Running concurrent code in parallel

Brendan Tracey

unread,

Apr 12, 2013, 2:35:05 PM4/12/13

to golan...@googlegroups.com

Hi,

I have been experimenting with different ways of doing parallel for loops in go. I have two different models at the moment.

The first launches a set of go routines every run

http://play.golang.org/p/S_E3_ayKmW

The second launches one set of goroutines that lasts for the duration of the program

http://play.golang.org/p/XHHxccQeiy

Both codes compute the same (correct) answer. However, on my computer (OSX 10.8.2), only the first actually uses multiple computation threads (though it does not use multiple threads for the first run); the second one only uses one of them. The same behavior is seen on both 1.0.3 and go1.1beta2. Could someone help me understand why this is? I would think the second program is easier to schedule given that the same goroutines exist the whole time.

Thanks

Brendan Tracey

unread,

Apr 12, 2013, 3:07:38 PM4/12/13

to golan...@googlegroups.com, ty...@torbit.com

D'oh!
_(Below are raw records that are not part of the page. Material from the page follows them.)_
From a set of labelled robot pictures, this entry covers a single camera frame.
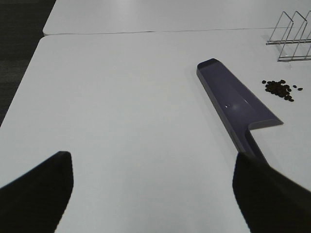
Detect pile of coffee beans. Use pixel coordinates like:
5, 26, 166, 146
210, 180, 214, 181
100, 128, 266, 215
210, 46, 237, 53
261, 79, 303, 102

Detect chrome wire rack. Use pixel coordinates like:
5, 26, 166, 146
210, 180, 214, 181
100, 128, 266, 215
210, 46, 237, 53
266, 10, 311, 62

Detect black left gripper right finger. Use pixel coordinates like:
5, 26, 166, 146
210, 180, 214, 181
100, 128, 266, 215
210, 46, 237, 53
232, 153, 311, 233

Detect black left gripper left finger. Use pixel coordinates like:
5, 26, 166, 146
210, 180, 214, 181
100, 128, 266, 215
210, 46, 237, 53
0, 151, 74, 233

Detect purple plastic dustpan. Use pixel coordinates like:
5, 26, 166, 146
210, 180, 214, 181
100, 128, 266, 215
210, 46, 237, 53
196, 58, 283, 162
Thanks.

On Friday, April 12, 2013 11:45:28 AM UTC-7, ty...@torbit.com wrote:

Checkout your use of GOMAXPROCS... You set it in one program and not the other.
Also this is typically set right away in main.go but you don't do that (you set it after your dispatcher...)

Put "runtime.GOMAXPROCS(runtime.NumCPU())" on the first line of main.go for each program.

Dave Cheney

unread,

Apr 12, 2013, 7:52:28 PM4/12/13

to ty...@torbit.com, golang-nuts

> Put "runtime.GOMAXPROCS(runtime.NumCPU())" on the first line of main.go for
> each program.

Please stop this cargo cult programming. There are at least three good
reasons why you should not add this line to the start of any main
function you write.

1. Obviously your program is CPU bound, therefore, if you run your
program more that once concurrently, it will be misconfigured and
there is nothing you can do about it.
2. Your program is not non deterministic. Sure it adapts to the number
of cores present, but that means when you move it from your high
powered production server to your laptop, it will have radically
different characteristics.
3. Your operations people will hate you. You've just robbed them of
the one mechanism they have to adjust up, or down, a Go program
deployed in their environment.

To repeat: export GOMAXPROCS=somenumber is the recommended way to
adjust GOMAXPROCS for an invocation of a program. The value of
`somenumber` should be determined by profiling and benchmarking,
rather than the number of cores in the host you have at the time.

Cheers

Dave

Jens Alfke

unread,

Apr 13, 2013, 12:26:07 AM4/13/13

to golan...@googlegroups.com, ty...@torbit.com

On Friday, April 12, 2013 4:52:28 PM UTC-7, Dave Cheney wrote:

Please stop this cargo cult programming.

Please stop insulting people for making suggestions. I understand your intention, but your language is needlessly rude. I've moderated various mailing lists in my time and I try to stay away from this sort of language.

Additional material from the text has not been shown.